When I met with my mentor to explore marketing my upcoming book, For the Wounded, she asked, “As you gift this book of poems to the world, what do you want the book to give back to you?” After a few breaths, my knowing showed up: “I want this book to fuel my capacity to write; to bring more juice into the writing, offering and receiving of my words.”

I’ve always loved words but have felt an invisible hand around my throat most of my 53 years. At 42, a ride with cancer opened up my voice to create a blog I eventually turned into a book, but as the intensity of the cancer saga powered down so did my public voice. When I started writing classes a few years later, almost every piece had a version of “I can’t breathe” somewhere on the page.

I have flexed the muscle of raw and honest words in the circle of my writing cohorts over the past six years and tasted their medicine, but I’ve rarely let those words leak out to the rest of the world. Chronic health challenges, the death of my parents, the morphing of my childhood faith, the releasing of my youngest child, a house build and a move - all these pulled on me to withdraw, breathe into a quieter space, and turn toward the river of intensity beneath my skin.

In the quiet, a lifelong urge to improve myself and others has taken a backseat. This urge to “help” was the force behind years of religious fervor, the application of psychology and counseling degrees, the reason I spent seven years as an energy healer. Even the full-body revelation, at 45, that I’ve always been whole and golden beneath my life’s drama morphed into a mission to help everyone else see it too in my work as a transformative coach. All these adventures were beautiful and good. They connected me with truth, with gorgeous souls, with insight and expansion. And yet I can see, from this quiet landing, that I tackled them all to try and lessen the intensity of being alive, to get out of being fully human, to bypass what terrifies and hurts.

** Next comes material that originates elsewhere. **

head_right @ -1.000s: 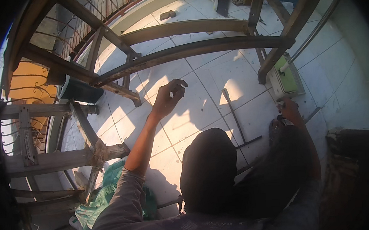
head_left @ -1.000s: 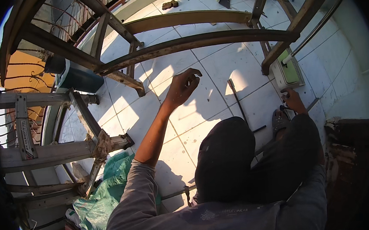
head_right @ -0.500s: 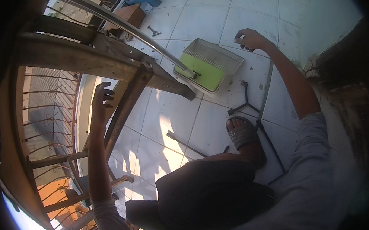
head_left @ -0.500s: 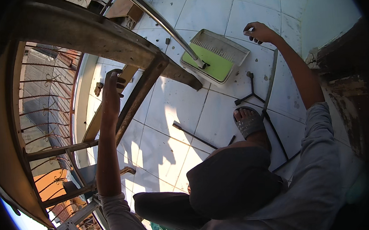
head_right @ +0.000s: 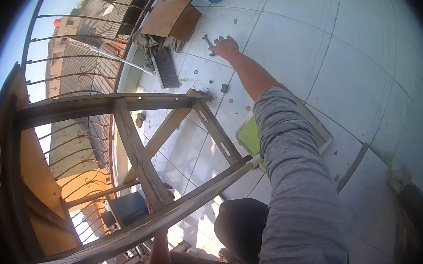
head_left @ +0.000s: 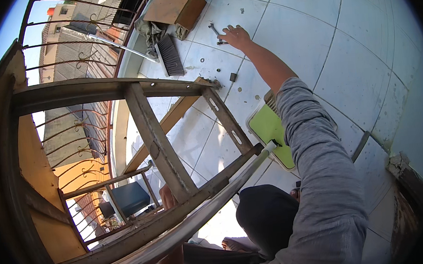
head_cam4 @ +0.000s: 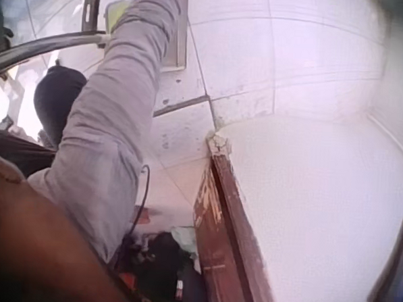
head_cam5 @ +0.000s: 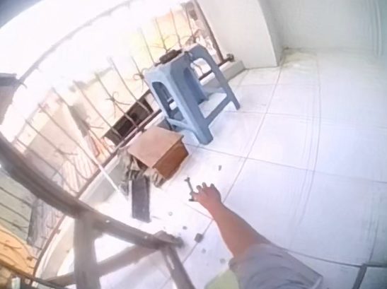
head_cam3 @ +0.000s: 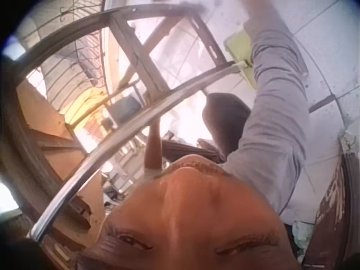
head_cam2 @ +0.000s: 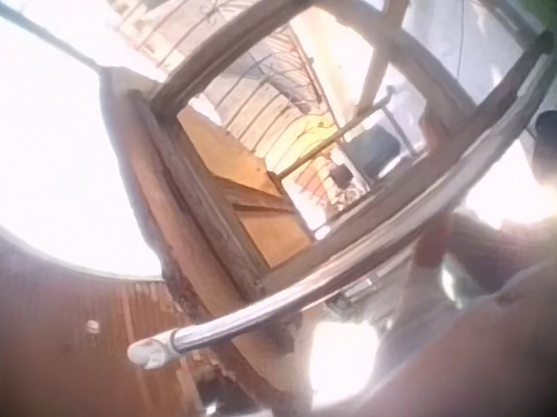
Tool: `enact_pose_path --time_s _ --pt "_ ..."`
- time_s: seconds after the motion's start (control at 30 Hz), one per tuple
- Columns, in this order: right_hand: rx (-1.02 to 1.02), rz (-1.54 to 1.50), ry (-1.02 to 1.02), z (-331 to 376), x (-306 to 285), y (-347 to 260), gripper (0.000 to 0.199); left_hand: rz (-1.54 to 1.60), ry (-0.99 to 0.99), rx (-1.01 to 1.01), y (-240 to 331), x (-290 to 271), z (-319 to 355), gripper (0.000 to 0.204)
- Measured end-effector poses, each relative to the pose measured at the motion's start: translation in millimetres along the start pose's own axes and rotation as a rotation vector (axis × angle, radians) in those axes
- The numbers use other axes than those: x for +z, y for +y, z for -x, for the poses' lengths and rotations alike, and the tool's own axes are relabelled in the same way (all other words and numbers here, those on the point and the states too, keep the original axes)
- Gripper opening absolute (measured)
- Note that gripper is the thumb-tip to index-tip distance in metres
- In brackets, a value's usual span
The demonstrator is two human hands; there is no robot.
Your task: The person sits on a tiled floor and uses a wrench to tighten bolts on a metal frame structure. They repeatedly adjust the frame and use the wrench on different joints.
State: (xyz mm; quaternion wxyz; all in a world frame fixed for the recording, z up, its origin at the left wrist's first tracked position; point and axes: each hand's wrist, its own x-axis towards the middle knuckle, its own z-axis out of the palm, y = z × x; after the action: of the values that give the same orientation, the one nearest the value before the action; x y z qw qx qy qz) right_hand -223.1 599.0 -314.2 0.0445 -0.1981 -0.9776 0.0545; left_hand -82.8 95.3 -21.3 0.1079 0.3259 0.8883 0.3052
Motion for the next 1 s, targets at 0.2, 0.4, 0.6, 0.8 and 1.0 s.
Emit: enact_pose_path --time_s 0.2,0.4,0.6,0.8,1.0 --pt "-0.249 0.042 0.001 -74 46 9 0.031 0.114 -0.081 -0.251 44 1 -18 0.050" --pt "-0.369 0.290 0.101 -26 26 59 0.013 0.178 -0.072 -0.302 10 -6 7 0.051" --pt "0.009 0.286 0.132 80 15 136 0.012 0.046 -0.077 0.000 -4 4 -5 0.051" --pt "0.341 0.003 0.122 191 -45 147 0.022 -0.150 -0.216 0.034 -2 -8 -4 0.026" --pt "0.345 -0.573 0.326 290 -95 139 0.049 0.123 -0.756 -0.343 30 -30 -17 0.066"
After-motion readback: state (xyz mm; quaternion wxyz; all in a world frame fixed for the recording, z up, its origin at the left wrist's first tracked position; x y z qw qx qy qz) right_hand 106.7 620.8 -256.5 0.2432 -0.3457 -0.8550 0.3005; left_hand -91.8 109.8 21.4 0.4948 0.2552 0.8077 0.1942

I’m continually struck by Barbara Brown Taylor’s line in her book, Leaving Church:

The call to serve God is first and last the call to be fully human.

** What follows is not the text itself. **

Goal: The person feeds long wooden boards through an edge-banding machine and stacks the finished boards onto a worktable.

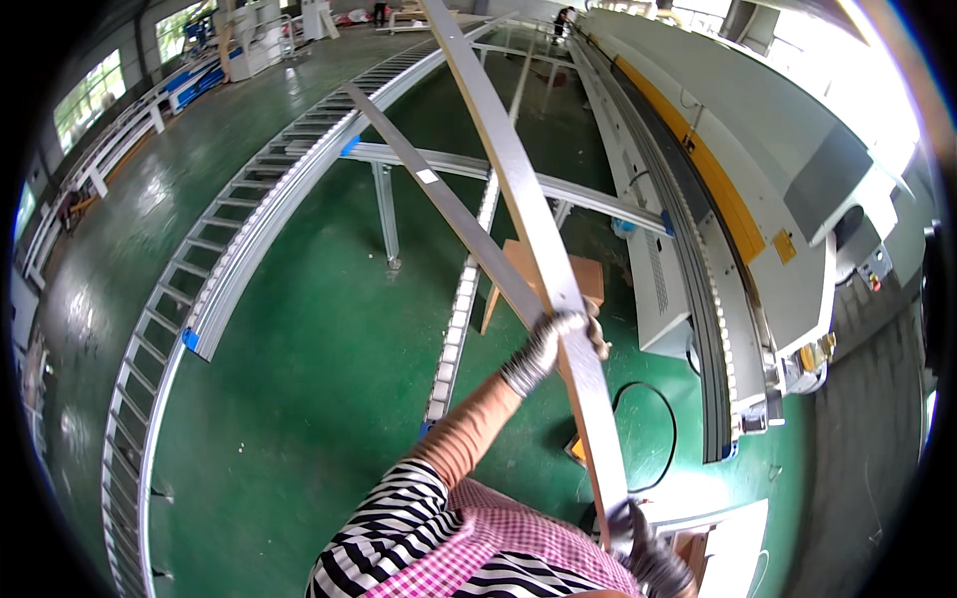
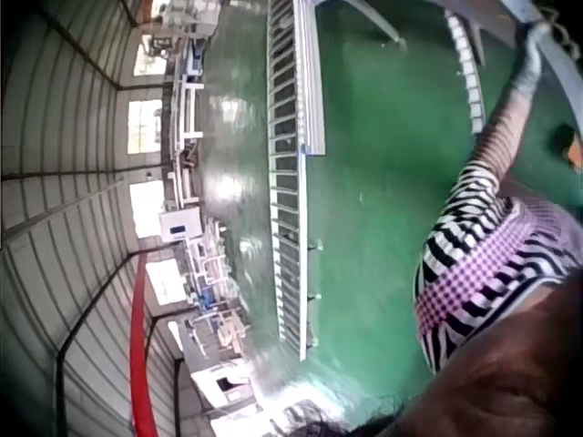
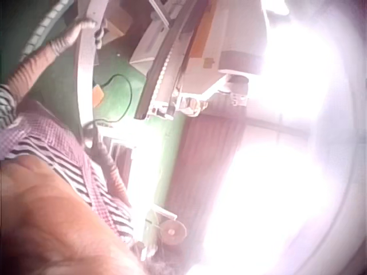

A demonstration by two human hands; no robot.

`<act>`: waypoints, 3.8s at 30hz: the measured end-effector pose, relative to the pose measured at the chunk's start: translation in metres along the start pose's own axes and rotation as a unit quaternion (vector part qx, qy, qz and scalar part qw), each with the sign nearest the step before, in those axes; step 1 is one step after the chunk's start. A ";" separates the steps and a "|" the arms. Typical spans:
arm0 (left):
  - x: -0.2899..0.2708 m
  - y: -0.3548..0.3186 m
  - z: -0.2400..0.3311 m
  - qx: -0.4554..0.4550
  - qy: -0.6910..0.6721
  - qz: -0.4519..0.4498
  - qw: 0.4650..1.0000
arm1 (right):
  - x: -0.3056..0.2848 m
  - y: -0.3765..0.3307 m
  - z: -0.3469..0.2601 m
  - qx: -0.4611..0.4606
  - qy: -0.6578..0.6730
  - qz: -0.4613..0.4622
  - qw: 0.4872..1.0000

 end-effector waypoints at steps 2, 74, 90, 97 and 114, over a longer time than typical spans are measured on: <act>-0.037 0.005 0.035 0.015 -0.073 0.073 0.995 | 0.019 -0.009 0.048 0.094 0.017 0.019 0.995; -0.191 -0.077 0.121 -0.238 0.792 0.421 0.374 | -0.220 0.031 0.107 0.294 -0.274 0.323 0.857; -0.068 -0.123 -0.062 -0.197 0.757 0.457 0.423 | -0.373 -0.223 0.374 0.403 -0.208 0.453 0.767; -0.052 -0.134 -0.046 -0.212 0.758 0.453 0.418 | -0.360 -0.264 0.420 0.500 -0.210 0.422 0.727; 0.074 0.091 -0.361 -0.090 0.890 -0.162 0.416 | -0.269 -0.420 0.463 0.584 -0.218 0.371 0.689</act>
Point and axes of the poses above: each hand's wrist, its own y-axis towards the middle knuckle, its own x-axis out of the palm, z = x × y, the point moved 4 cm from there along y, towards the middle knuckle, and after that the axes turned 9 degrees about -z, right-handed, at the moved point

I feel the pull of her words, the invitation to stop running away from pieces of myself and life to try and get somewhere less wild, less painful, less intense. Richard Rohr’s Everything Belongs has become a gentle mantra in the background of daily life. In the soup of this wisdom and the silence, I’ve come to know what I truly want: To just be fully here, fully human, and tell is like it is. Speak the truth about my experience, express the full brunt of it as honestly as I can, and let the words themselves be the adventure, the life-affirming act, the gift.

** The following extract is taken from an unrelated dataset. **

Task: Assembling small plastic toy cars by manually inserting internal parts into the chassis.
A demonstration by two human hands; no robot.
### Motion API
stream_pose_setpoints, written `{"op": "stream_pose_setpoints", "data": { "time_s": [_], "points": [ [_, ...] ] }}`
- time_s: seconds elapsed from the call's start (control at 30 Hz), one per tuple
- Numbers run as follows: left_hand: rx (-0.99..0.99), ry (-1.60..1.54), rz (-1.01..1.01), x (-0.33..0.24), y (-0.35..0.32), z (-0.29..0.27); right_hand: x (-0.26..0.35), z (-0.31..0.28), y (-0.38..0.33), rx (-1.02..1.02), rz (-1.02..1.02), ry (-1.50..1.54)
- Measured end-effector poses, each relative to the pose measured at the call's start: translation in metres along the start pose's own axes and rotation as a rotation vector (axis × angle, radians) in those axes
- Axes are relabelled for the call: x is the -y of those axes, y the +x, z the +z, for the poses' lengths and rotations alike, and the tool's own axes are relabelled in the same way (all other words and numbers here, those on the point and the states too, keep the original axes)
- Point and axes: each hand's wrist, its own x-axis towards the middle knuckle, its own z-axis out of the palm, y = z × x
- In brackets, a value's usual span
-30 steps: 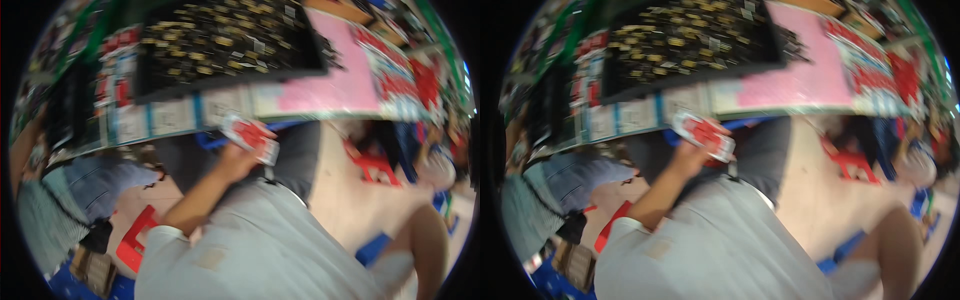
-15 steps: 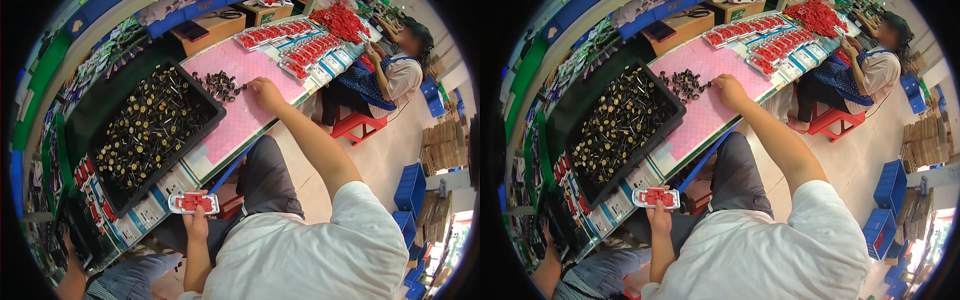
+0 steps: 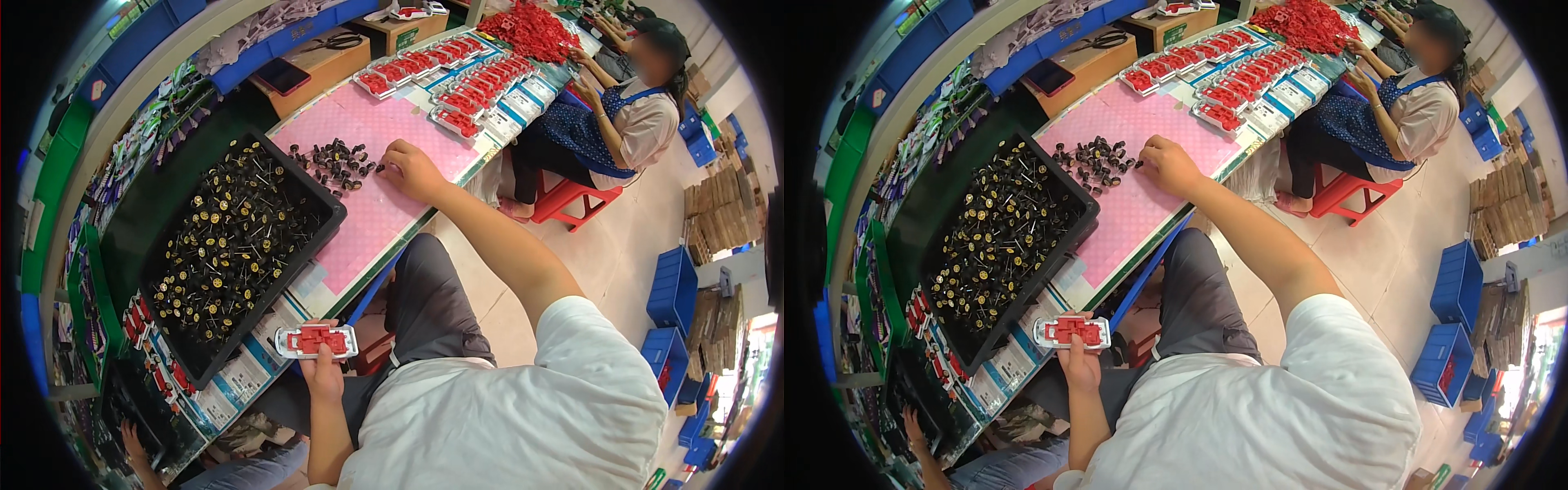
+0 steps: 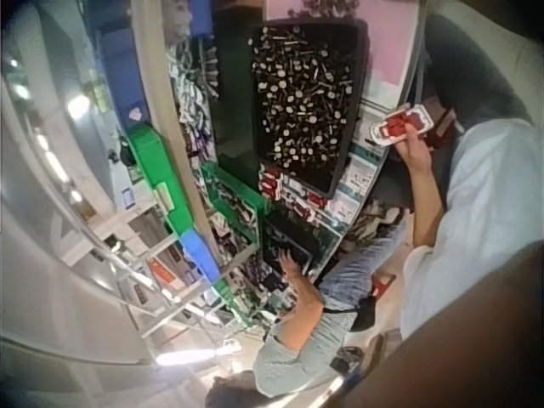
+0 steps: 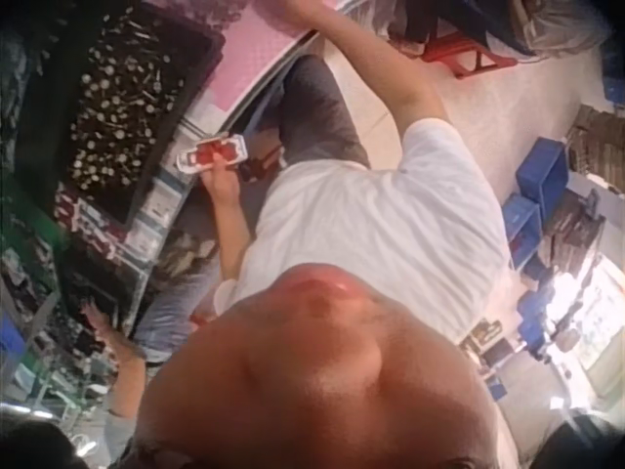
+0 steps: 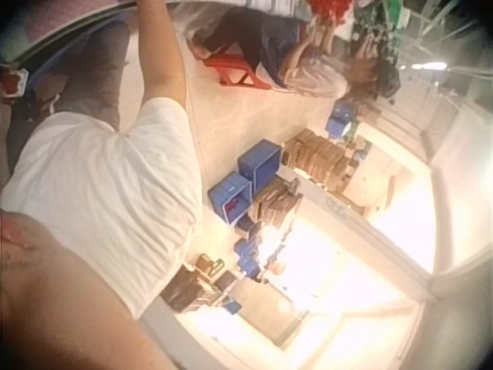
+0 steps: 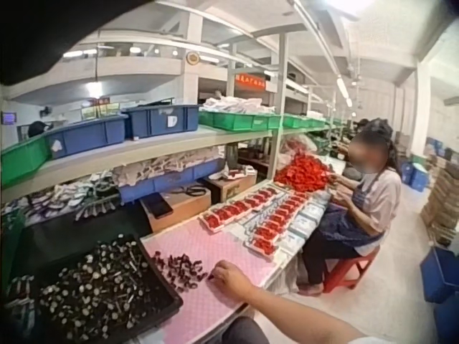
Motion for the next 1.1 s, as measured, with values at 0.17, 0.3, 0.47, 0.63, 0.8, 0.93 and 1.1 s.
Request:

I cannot find a more perfect container for doing this than a poem. I still crack up at the thought that hit me a few years back; What if all my life’s drama has just been fodder for great poems? I'll admit, it almost makes all that pain and suffering feel worth it; that’s how much I love the playground of soul-waking words. A line from a poem in my upcoming book says it this way:

It is unsayable, yet let the spirit grasp for words
to wrap around this frail wonder,
to thin the doorway between madness and surrender,
between silence and the unstoppable river of things, if only
for the sake of a raw and luminous poem.

I feel at home in this new desire to let every part and piece of me, of life, be in the room and on the page. There is tenderness and deep belonging - in life, in my body, in and to myself. Come what may, it’s time to prop open the door and let honest words move between me and rest of the world.

This little book of elegies, For the Wounded, is on its way from me to you sometime early next year. I look forward to telling you more about it soon.